Illustration 5: During additional activating light exposure of the PSCN, the PSCN “continuously manufacturers” reactive oxygen species (ROS) such as singlet oxygen and super oxide anion from the interstitial oxygen present in the body. This drug manufacturing on the target cells occurs until the light is turned off or the PSCN stops producing ROS.

After treatment, the targeted cancer cells or pathogens should quickly stop dividing and then die over a few hours to a few days time. These dead cells or dead pathogens should be reabsorbed by the body or excreted. Seriously damaged cancer cells with phage attached would also be targets for attack by the body’s immune system, providing a secondary treatment benefit. Even surviving pathogens from low dose treatments would also likely be less able to reproduce, and may have their ability to produce toxins reduced.

The PSCN can continue to be monitored as was done in Illustration 4, with or with out the photodynamic compounds present. Success of the treatment can be determined by verifying the PSCN signal is dissipating. Low dose fluorescent-tag-only or normal PSCN can be used to re-decorate and reveal if the previously targeted type of cancer cells or the select pathogens remain or recover.

Illustration 6: After treatment, the targeted cancer cells or pathogens should quickly stop dividing and then die over a few hours to a few days time. These dead cells or dead pathogens should be reabsorbed by the body or excreted.

A unique hoped-for characteristic of the PSCN approach is that it could potentially target multiple mutations of cancer cells if the biopsy contains samples of the multiple cancer cell types. Also, early metastasizing cancer may be more effectively treated using PSCN since large volume of tissue could be treated with minimal damage to healthy cells.

The PSCN’s non-reactivity except where light is present should allow the liver and other organs to potentially accumulate and/or excrete the PSCN without damage or dangerous side effects. There will likely be risks of immune responses to PSCN and the byproducts of treated cancer cells or pathogens, and other effects that need to be carefully studied.

Unlike many other photodynamic therapies, most planned variations of PSCN are not expected to enter cells through the cell membranes. Only the outer membranes of the targeted cells should be damaged by the ROS. We need to experimentally test that many types of non-targeted cells that have only a small number of PSCN attached would be unlikely to be irreparably damaged, and that cells away from the activation light exposure zone will be relatively unaffected.

Because PSCN is only chemically active for short periods of time during the light exposure and are expected to be quickly eliminated from the body, long term pathogen resistance should be more difficult to develop than with conventional chemotherapy drugs and antibiotics. Also, most new resistant pathogen strains that may be created or discovered should be quickly able to be treated by a new selective PSCN phage variant.
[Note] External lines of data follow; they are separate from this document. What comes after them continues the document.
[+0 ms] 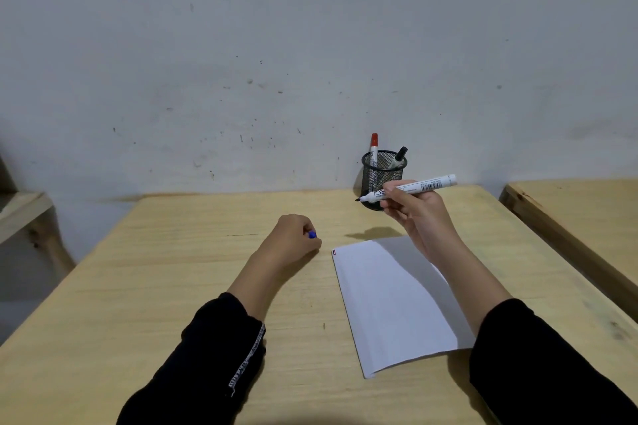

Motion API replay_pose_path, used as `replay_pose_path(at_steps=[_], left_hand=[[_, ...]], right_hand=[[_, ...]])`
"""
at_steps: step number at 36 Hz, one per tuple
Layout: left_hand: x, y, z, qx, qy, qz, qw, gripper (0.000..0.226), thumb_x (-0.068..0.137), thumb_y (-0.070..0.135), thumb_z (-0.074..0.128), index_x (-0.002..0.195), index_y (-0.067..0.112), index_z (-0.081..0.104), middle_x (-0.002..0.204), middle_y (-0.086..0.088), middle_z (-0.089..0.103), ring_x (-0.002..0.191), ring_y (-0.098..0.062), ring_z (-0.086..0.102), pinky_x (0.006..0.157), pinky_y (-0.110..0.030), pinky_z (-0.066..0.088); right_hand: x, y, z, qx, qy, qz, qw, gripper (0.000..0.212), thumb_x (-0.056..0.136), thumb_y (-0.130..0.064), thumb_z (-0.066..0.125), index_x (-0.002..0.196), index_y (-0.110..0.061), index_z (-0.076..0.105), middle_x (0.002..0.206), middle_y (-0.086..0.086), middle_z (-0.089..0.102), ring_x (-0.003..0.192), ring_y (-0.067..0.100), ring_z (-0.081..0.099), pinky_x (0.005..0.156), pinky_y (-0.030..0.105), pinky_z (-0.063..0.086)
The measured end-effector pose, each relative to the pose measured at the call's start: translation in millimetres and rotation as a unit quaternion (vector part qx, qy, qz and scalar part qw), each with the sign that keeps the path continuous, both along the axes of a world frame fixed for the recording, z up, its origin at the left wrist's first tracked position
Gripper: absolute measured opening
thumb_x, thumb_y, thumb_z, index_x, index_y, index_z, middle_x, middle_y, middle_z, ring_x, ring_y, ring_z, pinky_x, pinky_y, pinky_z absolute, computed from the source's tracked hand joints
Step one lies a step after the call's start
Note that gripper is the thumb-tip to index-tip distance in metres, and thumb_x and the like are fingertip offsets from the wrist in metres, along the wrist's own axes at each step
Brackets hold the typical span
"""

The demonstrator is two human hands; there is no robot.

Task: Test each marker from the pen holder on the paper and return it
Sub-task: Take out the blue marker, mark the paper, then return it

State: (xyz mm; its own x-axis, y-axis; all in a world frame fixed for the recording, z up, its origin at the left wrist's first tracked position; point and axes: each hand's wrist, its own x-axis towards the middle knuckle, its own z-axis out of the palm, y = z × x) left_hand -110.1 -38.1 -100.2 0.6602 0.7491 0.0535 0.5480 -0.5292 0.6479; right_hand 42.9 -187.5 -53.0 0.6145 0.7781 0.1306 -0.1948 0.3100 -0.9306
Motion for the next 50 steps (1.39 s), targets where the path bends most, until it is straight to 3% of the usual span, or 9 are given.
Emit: replay_pose_path(at_steps=[4, 9, 14, 18, 21, 25, 32, 38, 50], left_hand=[[-8.6, -3.5, 0.2, 0.052, -0.037, 0.026, 0.998, 0.028, 0.083, 0.021, 0.063, 0.105, 0.004, 0.061, 0.094, -0.002, 0.049, 0.080, -0.016, 0.047, 0.068, -0.026, 0.037], [-29.1, -25.1, 4.9, 0.099, -0.111, 0.024, 0.989, 0.021, 0.091, 0.025, 0.055, 0.103, 0.012, 0.064, 0.093, 0.006, 0.054, 0.086, -0.012, 0.054, 0.083, -0.033, 0.049], [-42.2, -55.9, -3.1, 0.043, -0.079, -0.092, 0.992, 0.027, 0.091, 0.032, 0.054, 0.113, 0.020, 0.064, 0.109, 0.016, 0.058, 0.103, -0.002, 0.054, 0.087, -0.017, 0.043], [-43.5, -61.8, -12.6, 0.049, -0.054, -0.165, 0.984, 0.033, 0.091, 0.036, 0.055, 0.119, 0.021, 0.064, 0.131, 0.012, 0.058, 0.123, 0.001, 0.048, 0.104, -0.026, 0.041], [-41.7, -62.8, -16.7, 0.067, -0.027, -0.177, 0.982, 0.040, 0.092, 0.039, 0.053, 0.127, 0.021, 0.059, 0.142, 0.010, 0.050, 0.131, 0.000, 0.042, 0.107, -0.024, 0.036], [-39.0, -63.6, -21.6, 0.084, -0.017, -0.174, 0.981, 0.039, 0.093, 0.039, 0.052, 0.126, 0.021, 0.060, 0.140, 0.008, 0.053, 0.130, -0.002, 0.044, 0.104, -0.022, 0.038], [-34.3, -61.9, -27.1, 0.090, -0.018, -0.157, 0.983, 0.036, 0.091, 0.038, 0.055, 0.121, 0.020, 0.064, 0.134, 0.009, 0.058, 0.125, -0.003, 0.049, 0.103, -0.023, 0.041], [-34.6, -62.7, -25.2, 0.095, -0.013, -0.160, 0.983, 0.034, 0.091, 0.036, 0.056, 0.118, 0.018, 0.066, 0.134, 0.008, 0.058, 0.125, -0.005, 0.050, 0.102, -0.028, 0.042], [-33.8, -62.6, -23.8, 0.094, -0.009, -0.154, 0.984, 0.036, 0.090, 0.036, 0.057, 0.121, 0.019, 0.065, 0.135, 0.008, 0.058, 0.123, -0.005, 0.051, 0.099, -0.023, 0.042]], right_hand=[[-5.1, 3.2, 3.1, 0.005, 0.022, 0.002, 1.000, 0.008, 0.089, -0.004, 0.058, 0.083, -0.007, 0.062, 0.062, 0.001, 0.069, 0.059, 0.009, 0.065, 0.059, 0.017, 0.055], [-15.4, 13.3, 0.3, 0.007, 0.031, 0.007, 0.999, 0.011, 0.088, 0.001, 0.055, 0.080, -0.004, 0.061, 0.063, 0.003, 0.070, 0.057, 0.010, 0.065, 0.059, 0.018, 0.056], [-26.1, 27.9, -17.1, -0.019, -0.004, -0.001, 1.000, 0.011, 0.082, 0.006, 0.063, 0.079, -0.005, 0.059, 0.060, 0.001, 0.063, 0.054, 0.011, 0.058, 0.059, 0.016, 0.053], [-32.7, 32.8, -35.7, -0.067, -0.028, -0.020, 0.997, 0.016, 0.077, 0.009, 0.065, 0.084, -0.002, 0.055, 0.067, 0.009, 0.057, 0.050, 0.007, 0.054, 0.052, 0.014, 0.047], [-35.6, 32.5, -47.2, -0.114, -0.055, -0.036, 0.991, 0.014, 0.078, 0.003, 0.065, 0.085, -0.003, 0.055, 0.063, 0.008, 0.052, 0.049, 0.007, 0.051, 0.048, 0.015, 0.045], [-36.9, 31.4, -55.3, -0.144, -0.067, -0.061, 0.985, 0.013, 0.078, -0.001, 0.064, 0.085, -0.004, 0.054, 0.064, 0.007, 0.053, 0.057, 0.014, 0.051, 0.050, 0.019, 0.046], [-43.9, 30.0, -53.2, -0.117, -0.056, -0.066, 0.989, 0.016, 0.079, 0.006, 0.058, 0.087, -0.005, 0.050, 0.067, 0.006, 0.050, 0.050, 0.006, 0.051, 0.045, 0.011, 0.043], [-41.8, 34.0, -57.8, -0.155, -0.123, -0.085, 0.976, 0.012, 0.078, -0.003, 0.061, 0.084, -0.007, 0.052, 0.072, 0.002, 0.054, 0.063, 0.011, 0.053, 0.049, 0.010, 0.045], [-43.8, 34.5, -54.2, -0.140, -0.100, -0.076, 0.982, 0.013, 0.082, 0.000, 0.060, 0.091, -0.002, 0.051, 0.074, 0.004, 0.052, 0.063, 0.009, 0.053, 0.046, 0.007, 0.043]])
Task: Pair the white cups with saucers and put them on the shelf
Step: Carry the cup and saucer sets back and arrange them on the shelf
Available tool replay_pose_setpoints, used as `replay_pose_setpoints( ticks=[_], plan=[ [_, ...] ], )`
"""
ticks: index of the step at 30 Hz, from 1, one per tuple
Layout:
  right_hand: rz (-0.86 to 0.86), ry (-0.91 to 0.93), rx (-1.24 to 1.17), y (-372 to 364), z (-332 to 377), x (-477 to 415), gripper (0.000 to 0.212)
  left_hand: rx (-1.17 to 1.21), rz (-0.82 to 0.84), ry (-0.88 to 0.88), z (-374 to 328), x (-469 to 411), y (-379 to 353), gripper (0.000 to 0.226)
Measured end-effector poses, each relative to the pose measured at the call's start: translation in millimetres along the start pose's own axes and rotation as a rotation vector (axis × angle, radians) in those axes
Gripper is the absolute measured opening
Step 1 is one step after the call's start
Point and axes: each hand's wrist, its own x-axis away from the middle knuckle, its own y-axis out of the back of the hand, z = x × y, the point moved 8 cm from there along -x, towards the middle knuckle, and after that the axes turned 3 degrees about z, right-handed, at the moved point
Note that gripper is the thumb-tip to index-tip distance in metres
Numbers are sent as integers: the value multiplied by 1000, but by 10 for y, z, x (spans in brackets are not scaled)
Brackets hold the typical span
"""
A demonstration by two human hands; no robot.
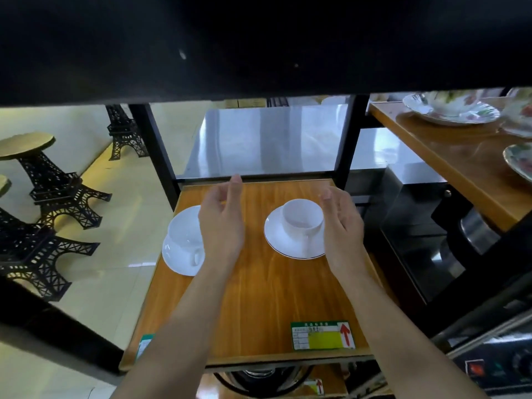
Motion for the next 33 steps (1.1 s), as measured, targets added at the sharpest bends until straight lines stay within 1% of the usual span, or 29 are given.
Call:
replay_pose_setpoints(
  ticks=[1,2,3,4,5,6,8,9,11,12,16,21,22,24,26,27,30,33],
  plan=[
    [44,-3,-40,-128,52,40,30,-6,-91,-43,-14,-40,217,41],
    [107,-23,-98,-289,91,89,27,-9,-190,-54,12,-81,433,43],
    [186,-49,-132,-468,103,141,24,-18,-276,-40,74,-121,624,49],
    [279,-76,-133,-655,125,210,24,-29,-328,4,141,-141,776,59],
    [378,-99,-120,-840,138,282,29,-13,-346,72,227,-146,891,68],
    [467,-124,-124,-1006,137,352,36,17,-338,153,329,-147,966,65],
    [593,-209,-186,-1249,143,479,36,98,-242,292,504,-106,996,47],
    [634,-247,-217,-1330,140,528,37,121,-182,345,555,-73,981,50],
    [698,-294,-206,-1444,117,589,49,156,-100,421,642,-34,961,63],
    [720,-300,-186,-1487,103,611,54,168,-71,442,656,-18,954,65],
    [714,-304,-174,-1579,43,613,71,161,39,481,714,23,912,68],
    [661,-304,-194,-1570,50,550,59,135,71,442,704,40,942,65],
    [625,-311,-192,-1545,31,536,58,138,58,430,682,48,956,61],
    [483,-324,-151,-1440,-50,501,52,161,6,413,629,72,999,53],
    [336,-334,-32,-1318,-173,469,42,172,-7,440,667,97,1016,53],
    [325,-348,28,-1301,-237,473,38,167,6,459,701,118,1011,54],
    [445,-424,88,-1413,-414,547,34,138,27,504,874,127,1008,57],
    [483,-441,83,-1488,-476,578,41,134,33,520,984,90,987,57]
  ],
)
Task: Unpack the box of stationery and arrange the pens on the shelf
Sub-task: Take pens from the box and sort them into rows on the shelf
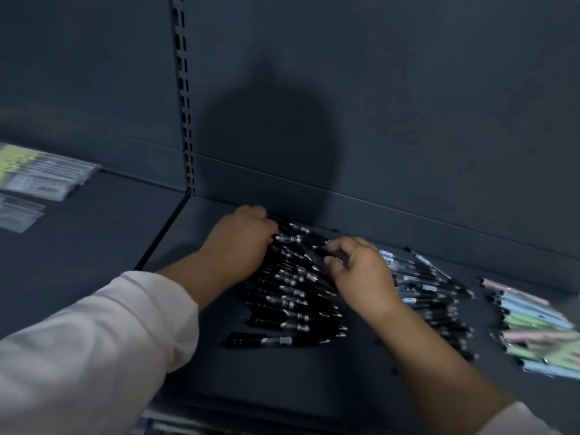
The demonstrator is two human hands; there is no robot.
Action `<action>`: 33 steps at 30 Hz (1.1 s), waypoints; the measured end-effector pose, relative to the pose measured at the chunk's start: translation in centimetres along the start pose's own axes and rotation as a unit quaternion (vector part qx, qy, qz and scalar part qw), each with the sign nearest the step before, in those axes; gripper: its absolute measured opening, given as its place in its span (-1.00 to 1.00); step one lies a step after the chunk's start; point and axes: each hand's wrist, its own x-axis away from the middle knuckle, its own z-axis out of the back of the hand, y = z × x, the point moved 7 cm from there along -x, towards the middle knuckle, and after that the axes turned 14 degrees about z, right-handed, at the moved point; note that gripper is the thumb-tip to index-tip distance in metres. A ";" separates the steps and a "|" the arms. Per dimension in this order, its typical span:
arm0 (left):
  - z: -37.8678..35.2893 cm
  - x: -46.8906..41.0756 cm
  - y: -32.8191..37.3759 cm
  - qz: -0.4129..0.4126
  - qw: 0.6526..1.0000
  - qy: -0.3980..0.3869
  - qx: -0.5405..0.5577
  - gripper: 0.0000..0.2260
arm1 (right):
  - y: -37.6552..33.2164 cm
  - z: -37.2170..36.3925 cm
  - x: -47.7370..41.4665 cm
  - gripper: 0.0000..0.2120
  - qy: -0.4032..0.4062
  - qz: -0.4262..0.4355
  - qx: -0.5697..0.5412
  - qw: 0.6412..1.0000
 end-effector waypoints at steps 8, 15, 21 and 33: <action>-1.0 2.1 2.2 0.068 0.994 -0.068 -0.044 -0.74 | 1.4 1.4 2.3 -0.75 -0.007 0.030 0.035 0.999; 2.4 7.9 2.6 0.163 0.983 -0.038 -0.079 -0.68 | -1.5 0.7 3.7 -0.72 -0.062 0.126 0.014 0.990; 6.4 16.6 0.8 0.274 0.951 0.000 -0.140 -0.60 | -7.9 -2.1 5.4 -0.64 -0.121 0.263 0.007 0.957; 15.7 37.9 -7.3 0.489 0.844 0.083 -0.202 -0.50 | -26.8 -7.9 13.3 -0.43 -0.222 0.456 0.038 0.861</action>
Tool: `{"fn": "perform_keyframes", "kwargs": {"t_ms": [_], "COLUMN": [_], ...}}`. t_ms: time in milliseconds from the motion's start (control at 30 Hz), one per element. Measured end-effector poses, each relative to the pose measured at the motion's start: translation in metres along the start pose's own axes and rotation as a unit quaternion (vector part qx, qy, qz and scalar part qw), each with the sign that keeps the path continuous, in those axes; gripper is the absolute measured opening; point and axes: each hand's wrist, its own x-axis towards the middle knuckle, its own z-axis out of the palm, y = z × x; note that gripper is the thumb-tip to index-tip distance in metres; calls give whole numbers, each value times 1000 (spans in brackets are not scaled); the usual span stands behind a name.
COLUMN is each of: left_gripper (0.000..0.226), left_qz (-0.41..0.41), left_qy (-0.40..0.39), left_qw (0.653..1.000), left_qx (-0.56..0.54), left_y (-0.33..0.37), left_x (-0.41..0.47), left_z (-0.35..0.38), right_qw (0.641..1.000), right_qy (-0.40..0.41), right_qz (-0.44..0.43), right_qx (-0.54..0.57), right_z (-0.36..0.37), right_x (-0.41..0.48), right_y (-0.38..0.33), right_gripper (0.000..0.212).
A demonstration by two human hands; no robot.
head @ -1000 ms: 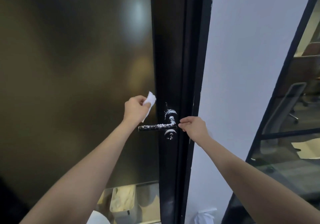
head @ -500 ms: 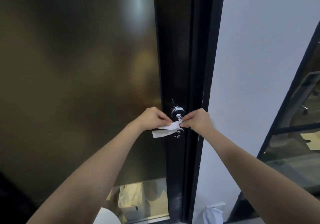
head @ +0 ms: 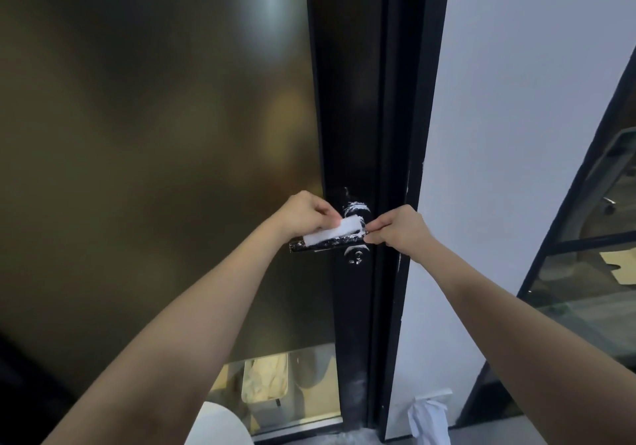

This ability to quickly generate new targeted variations of the drug can kill a great many bacteria or and probably any cancer cell type it can be selectively targeted to offers exciting potential for future new treatment methodology.

Novel Materials In Development

Multiple materials are under development and being characterized, but unique new materials already show significant promise for:

Highly engineered photodynamic (PDT) materials with high sensitivity and reactivity to proteins that can enable anti-cancer or antibiotic activation several inches through tissue with minimal visual light spectrum sensitivity
Phage carrier technology for photodynamic treatment of cancer, pathogens, and other targeted materials. Also, near-infrared absorbing reporter capabilities with multiple feedback mechanisms
Optoelectronic light sources and sensor matrices to activate and provide feedback from novel targeting PDT nanoparticles. These PSCN activation and analysis patch systems could be highly portable and potentially low cost if produced in large quantities.